You Better Werk: Abrons Arts Center Presents Werk!: The Armitage Gone Variety Show

There was body paint, whipped cream, and a bodiless man. Though this may sound like just another evening in New York, it is actually a short description of Werk!: The Armitage Gone Variety Show. The double punctuation actually gives a great deal away, as this is a piece of dance/performance art/theater staged one after the other. I was entertained throughout, but the highlight of the piece was certainly "Rave," the concluding piece choreographed by Karole Armitage featuring an astounding number of brightly painted dancers who steal the show.

At the Abrons Arts Center on the LES, the theater on the first floor is a miniature version of some of the grander houses on Broadway. It makes it all the more impressive when the lights come up on a man's bodiless head. This is Doug Fitch performing a monologue and dance entitled "A Moment of Concern." Fitch is an excellent storyteller and I was immediately with him as he began an almost Mrs. Dalloway-esque piece about preparing for a party. This entire piece was both funny and quirky in the best of ways, loosely associating from one movement to the other and bringing the audience along for the ride.

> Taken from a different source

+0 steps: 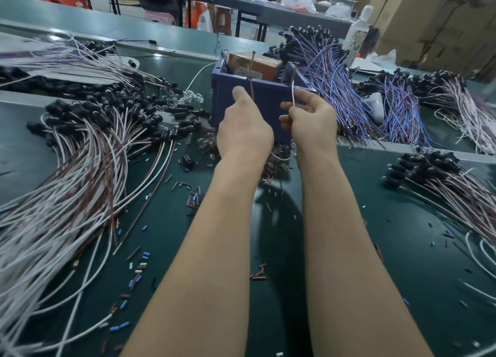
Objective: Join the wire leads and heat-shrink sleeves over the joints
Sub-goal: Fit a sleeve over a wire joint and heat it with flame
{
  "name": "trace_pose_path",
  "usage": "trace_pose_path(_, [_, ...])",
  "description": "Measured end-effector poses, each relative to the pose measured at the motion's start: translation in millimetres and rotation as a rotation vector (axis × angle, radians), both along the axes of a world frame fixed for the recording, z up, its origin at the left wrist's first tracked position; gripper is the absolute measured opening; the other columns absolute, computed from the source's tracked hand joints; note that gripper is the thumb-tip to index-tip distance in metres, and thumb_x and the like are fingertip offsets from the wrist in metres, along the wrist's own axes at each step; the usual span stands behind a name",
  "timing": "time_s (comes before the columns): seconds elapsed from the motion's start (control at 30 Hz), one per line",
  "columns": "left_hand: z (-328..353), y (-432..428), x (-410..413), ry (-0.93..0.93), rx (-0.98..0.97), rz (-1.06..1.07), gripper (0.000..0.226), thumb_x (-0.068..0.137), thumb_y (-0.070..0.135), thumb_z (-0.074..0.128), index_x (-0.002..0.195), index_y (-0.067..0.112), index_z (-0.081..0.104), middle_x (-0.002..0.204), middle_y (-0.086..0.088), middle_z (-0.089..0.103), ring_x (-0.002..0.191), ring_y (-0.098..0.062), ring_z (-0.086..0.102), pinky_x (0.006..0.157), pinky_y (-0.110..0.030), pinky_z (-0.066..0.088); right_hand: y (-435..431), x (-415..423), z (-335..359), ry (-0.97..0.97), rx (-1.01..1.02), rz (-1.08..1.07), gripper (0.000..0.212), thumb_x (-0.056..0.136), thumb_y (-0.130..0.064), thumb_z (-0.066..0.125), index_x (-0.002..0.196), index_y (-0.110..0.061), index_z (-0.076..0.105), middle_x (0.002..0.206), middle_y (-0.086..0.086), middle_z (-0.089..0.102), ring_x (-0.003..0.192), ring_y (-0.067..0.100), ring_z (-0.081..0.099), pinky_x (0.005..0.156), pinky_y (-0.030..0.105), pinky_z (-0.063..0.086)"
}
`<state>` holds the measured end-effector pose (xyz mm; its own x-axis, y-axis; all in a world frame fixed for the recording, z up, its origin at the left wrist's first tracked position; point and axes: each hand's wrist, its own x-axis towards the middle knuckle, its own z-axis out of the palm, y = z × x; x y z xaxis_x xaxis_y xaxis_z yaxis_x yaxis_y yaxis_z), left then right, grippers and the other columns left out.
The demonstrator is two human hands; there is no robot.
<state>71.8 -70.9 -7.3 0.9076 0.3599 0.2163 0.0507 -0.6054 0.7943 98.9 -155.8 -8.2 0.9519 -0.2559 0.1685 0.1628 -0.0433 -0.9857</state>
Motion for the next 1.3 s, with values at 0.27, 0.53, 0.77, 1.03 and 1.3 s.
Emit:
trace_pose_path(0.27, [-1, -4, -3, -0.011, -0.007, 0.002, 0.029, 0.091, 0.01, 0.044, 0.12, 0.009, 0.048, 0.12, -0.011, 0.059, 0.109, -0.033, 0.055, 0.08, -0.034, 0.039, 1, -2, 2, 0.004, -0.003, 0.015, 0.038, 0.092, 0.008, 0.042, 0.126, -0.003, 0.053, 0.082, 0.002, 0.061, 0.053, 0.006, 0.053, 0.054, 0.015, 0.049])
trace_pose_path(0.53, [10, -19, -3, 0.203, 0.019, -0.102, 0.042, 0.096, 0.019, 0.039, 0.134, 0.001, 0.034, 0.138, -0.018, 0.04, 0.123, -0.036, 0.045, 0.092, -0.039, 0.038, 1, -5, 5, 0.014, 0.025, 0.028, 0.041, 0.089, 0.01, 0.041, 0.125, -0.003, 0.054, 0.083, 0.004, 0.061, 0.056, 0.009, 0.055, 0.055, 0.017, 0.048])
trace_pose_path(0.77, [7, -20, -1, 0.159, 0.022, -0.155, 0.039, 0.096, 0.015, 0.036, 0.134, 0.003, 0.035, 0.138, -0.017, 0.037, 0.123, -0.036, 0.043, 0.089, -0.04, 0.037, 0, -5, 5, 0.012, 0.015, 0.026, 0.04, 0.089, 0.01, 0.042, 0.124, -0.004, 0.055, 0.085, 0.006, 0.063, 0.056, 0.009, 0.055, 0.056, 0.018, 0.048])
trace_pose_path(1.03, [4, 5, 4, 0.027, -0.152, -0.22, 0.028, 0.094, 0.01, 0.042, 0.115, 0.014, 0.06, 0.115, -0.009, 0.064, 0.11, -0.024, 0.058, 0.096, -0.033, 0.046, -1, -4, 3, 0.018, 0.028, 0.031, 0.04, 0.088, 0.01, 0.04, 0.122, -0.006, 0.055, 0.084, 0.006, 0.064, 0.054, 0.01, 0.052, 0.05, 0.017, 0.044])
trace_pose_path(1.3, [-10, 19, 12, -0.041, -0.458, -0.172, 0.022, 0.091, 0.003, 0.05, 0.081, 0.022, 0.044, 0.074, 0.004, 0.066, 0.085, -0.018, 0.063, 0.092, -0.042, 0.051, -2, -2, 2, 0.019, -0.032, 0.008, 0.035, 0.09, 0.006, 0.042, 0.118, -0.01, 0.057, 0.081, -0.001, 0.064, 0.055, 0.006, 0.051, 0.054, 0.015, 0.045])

The other piece that moved like this was "Whipped Cream," the first act of a new iteration of Will Cotton's performance piece "Cockaigne," choreographed and performed by Ruby Valentine. Armed with two large white-feathered fans, Valentine is mesmerizingly graceful as she swirls and floats like the piece's namesake. This piece actually has a multi-sensory effect, as sweet-smelling perfume is sprayed around the audience just prior to Valentine beginning (or really as she has posed herself but not yet begun to move, so in this sense the piece has started).

There are some other pieces that are interesting, but do not quite have the force of these two, and "Rave," which I will come to shortly. The band, Roma!, for example, seems to want to be a part of a dance variety show very badly without knowing quite how to accomplish that. The choreography of the female musicians was reminiscent of Robert Palmer's "Addicted to Love" video, while the lead singer and "the virgin," who was being threatened by the other women in between the songs, just sort of romped around the stage. The performance here was lacking the intentionality of its more successful brethren.

Last but not least, the piece that made me wish this show wouldn't end was "Rave." Each dancer in the Armitage Gone! Dance ensemble is painted from head to toe in a bright color and sporting some creative level of undress. The vibrant colors mix with energetic choreography and bumping music to create an amazing spectacle. Yet unlike a great many other types of spectacle these days, the wonder is inspired not by an impressive set change, but rather by the virtuosic movements of these performers.

As they perform move after style-bending move, one cannot help but be amazed at the skill of the dancers, visually heightened by the color display. A strong piece of dance moves me in a visceral way. At the end of this piece I found myself contorted in my seat, the result of a combination of trying to keep myself from moving with the infectious music and contagious dancing. This piece is everything I, as a theater-biased viewer, hope to get out of a dance: the celebration of the possibilities of the human body, with the unexpected addition of a great deal of unity.

If you like to see a collection that is at all times unusual, but also occasionally virtuosic, then go down to the Abrons Arts Center and see Werk!: Armitage Gone Variety Show. Even if you don't fall head over heels for every single piece, "Rave" is enough to make this evening worth your time.